#### Extracted data:
*****
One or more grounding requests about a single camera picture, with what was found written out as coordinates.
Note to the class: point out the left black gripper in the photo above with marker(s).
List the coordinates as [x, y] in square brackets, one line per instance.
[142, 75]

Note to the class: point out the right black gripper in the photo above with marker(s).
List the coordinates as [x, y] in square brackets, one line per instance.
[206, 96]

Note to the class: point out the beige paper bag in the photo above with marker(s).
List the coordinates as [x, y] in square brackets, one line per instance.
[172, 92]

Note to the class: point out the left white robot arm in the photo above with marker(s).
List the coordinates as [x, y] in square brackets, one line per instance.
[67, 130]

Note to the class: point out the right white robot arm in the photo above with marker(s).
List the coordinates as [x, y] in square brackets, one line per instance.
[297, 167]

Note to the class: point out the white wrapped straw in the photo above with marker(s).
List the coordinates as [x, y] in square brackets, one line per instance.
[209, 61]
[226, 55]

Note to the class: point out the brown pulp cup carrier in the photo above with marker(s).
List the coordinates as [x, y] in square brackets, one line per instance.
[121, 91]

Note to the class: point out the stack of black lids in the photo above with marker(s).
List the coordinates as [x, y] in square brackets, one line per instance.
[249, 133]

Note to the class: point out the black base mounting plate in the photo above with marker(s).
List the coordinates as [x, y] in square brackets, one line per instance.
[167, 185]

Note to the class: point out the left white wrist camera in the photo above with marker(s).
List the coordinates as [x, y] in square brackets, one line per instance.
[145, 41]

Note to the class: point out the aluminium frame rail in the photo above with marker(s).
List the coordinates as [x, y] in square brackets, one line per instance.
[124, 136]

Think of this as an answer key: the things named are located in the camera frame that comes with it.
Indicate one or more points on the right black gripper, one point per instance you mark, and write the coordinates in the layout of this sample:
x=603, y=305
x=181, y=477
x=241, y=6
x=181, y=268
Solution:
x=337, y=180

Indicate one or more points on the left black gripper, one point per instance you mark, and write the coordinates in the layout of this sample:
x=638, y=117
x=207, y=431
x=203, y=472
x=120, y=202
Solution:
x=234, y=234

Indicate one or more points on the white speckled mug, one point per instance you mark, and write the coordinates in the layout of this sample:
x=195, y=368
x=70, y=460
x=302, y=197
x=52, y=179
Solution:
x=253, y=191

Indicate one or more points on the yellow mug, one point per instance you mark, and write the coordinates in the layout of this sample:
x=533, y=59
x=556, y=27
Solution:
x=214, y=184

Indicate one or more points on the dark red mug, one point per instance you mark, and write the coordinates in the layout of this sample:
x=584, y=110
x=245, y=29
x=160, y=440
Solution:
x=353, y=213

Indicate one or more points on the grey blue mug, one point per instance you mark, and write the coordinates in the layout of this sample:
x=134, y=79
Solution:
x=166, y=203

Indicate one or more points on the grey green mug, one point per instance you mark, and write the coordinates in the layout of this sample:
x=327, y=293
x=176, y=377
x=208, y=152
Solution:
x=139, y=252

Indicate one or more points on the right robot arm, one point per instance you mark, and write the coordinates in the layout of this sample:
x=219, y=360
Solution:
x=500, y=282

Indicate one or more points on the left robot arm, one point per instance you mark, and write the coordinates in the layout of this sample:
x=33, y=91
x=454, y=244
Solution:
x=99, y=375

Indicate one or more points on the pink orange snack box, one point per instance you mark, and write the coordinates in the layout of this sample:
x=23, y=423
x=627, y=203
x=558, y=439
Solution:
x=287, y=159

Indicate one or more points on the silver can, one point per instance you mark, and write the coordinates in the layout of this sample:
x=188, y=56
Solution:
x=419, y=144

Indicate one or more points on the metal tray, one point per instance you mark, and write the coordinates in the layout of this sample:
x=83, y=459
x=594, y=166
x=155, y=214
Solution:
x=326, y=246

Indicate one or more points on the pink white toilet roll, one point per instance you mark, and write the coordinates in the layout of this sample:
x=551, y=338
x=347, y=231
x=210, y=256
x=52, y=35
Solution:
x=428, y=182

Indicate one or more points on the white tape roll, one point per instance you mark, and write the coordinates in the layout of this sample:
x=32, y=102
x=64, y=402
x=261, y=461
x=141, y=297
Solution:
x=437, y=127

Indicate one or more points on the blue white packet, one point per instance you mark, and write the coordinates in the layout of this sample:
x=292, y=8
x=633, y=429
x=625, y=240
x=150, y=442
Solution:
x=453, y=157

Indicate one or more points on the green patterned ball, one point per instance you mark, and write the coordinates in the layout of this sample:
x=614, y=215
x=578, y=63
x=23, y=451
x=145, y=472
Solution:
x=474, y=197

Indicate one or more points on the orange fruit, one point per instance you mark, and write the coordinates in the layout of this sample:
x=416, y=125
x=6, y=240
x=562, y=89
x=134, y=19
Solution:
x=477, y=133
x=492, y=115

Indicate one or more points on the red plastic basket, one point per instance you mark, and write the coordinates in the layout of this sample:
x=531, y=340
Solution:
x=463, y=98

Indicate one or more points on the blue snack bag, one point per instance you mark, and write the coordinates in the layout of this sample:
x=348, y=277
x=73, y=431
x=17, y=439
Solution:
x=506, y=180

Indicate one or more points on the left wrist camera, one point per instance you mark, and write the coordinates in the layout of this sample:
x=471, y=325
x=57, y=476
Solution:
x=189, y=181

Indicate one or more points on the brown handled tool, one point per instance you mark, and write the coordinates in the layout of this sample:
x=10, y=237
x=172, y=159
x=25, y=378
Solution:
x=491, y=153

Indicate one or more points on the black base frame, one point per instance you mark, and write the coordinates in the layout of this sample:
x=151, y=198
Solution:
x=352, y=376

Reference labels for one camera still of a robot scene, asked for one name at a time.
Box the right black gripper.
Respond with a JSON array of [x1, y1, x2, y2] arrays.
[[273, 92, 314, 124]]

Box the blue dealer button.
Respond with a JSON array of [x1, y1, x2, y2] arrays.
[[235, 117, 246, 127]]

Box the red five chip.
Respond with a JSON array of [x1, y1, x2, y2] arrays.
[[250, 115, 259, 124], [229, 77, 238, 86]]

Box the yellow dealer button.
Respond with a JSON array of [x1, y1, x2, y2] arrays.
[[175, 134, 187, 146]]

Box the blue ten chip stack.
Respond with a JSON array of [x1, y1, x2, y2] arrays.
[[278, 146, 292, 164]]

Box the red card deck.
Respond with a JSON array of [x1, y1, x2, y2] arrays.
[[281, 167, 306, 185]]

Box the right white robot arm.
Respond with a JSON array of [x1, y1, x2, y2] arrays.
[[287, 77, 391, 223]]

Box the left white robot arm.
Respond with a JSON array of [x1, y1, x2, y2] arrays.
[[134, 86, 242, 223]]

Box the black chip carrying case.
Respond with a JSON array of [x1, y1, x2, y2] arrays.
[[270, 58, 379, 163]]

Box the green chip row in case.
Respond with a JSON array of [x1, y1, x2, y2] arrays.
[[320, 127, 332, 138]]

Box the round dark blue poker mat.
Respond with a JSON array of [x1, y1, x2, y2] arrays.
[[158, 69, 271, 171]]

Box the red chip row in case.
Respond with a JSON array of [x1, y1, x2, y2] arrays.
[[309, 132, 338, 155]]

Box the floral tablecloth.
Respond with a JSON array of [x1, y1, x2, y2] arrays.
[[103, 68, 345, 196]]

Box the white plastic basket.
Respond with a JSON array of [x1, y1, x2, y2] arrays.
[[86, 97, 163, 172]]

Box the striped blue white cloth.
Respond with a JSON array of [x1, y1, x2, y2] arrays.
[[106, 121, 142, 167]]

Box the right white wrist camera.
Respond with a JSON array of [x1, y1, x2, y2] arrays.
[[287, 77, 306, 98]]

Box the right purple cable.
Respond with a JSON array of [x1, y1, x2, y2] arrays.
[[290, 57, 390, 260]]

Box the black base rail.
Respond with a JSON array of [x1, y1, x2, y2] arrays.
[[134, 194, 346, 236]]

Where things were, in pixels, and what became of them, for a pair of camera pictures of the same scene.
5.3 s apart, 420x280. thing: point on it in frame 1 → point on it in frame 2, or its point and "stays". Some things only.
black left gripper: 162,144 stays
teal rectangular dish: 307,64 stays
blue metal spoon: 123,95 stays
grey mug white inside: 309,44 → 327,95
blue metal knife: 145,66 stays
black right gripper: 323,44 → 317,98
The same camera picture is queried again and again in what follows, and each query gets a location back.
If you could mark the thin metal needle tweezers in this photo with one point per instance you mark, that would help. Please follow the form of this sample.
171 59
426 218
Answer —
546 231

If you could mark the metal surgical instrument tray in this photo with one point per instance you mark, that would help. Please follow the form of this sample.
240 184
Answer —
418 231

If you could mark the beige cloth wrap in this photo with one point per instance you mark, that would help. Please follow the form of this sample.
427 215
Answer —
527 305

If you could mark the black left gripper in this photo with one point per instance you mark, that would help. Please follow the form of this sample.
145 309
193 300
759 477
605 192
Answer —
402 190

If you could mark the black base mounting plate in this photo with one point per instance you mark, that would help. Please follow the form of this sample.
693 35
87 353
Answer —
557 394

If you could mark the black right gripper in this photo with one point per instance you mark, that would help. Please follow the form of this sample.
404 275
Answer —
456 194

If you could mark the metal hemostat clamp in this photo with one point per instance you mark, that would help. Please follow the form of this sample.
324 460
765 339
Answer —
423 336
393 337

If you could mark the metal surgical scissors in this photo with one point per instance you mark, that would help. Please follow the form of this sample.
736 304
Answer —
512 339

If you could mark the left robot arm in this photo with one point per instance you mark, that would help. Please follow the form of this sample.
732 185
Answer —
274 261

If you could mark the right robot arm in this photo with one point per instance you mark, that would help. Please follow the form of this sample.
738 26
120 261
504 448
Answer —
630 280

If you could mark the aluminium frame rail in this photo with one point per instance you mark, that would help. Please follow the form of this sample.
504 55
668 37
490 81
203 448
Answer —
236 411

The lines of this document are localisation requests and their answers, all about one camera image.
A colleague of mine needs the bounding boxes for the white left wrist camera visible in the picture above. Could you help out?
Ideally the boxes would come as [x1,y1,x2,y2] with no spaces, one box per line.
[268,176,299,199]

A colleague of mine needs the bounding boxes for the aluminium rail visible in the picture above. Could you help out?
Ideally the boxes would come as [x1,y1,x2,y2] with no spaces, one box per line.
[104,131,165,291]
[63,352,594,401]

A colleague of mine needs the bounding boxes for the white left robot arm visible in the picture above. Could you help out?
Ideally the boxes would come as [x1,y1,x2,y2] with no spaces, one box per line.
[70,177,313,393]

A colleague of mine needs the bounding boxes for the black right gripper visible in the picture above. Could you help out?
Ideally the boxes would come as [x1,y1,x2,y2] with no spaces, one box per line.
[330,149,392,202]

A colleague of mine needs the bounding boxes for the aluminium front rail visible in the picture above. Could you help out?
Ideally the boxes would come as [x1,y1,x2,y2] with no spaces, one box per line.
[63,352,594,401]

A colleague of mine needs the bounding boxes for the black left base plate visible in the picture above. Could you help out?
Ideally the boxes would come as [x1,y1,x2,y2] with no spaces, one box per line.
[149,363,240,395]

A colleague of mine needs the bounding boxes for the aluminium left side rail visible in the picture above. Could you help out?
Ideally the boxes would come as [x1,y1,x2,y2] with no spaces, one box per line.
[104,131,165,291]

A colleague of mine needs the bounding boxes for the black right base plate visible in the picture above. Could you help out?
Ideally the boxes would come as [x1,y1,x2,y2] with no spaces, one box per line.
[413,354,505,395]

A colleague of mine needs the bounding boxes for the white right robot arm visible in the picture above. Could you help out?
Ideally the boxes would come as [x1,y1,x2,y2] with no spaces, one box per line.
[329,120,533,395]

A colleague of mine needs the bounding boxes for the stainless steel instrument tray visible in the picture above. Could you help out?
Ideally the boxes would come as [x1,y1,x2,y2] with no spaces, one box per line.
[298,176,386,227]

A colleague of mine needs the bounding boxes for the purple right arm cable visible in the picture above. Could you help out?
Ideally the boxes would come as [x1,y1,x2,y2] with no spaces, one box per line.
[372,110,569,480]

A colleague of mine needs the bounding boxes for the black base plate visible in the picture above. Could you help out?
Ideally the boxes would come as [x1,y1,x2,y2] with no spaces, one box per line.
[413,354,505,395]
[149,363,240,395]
*****
#### Your objective:
In the entries above, find each line that has the word "brown". Copy it.

#### Response box:
Note to the class: point out the brown pulp cup carrier in the photo above with marker(s).
Indicate one or more points on the brown handled tool, one point per instance you mark, and write the coordinates in the layout of this sample:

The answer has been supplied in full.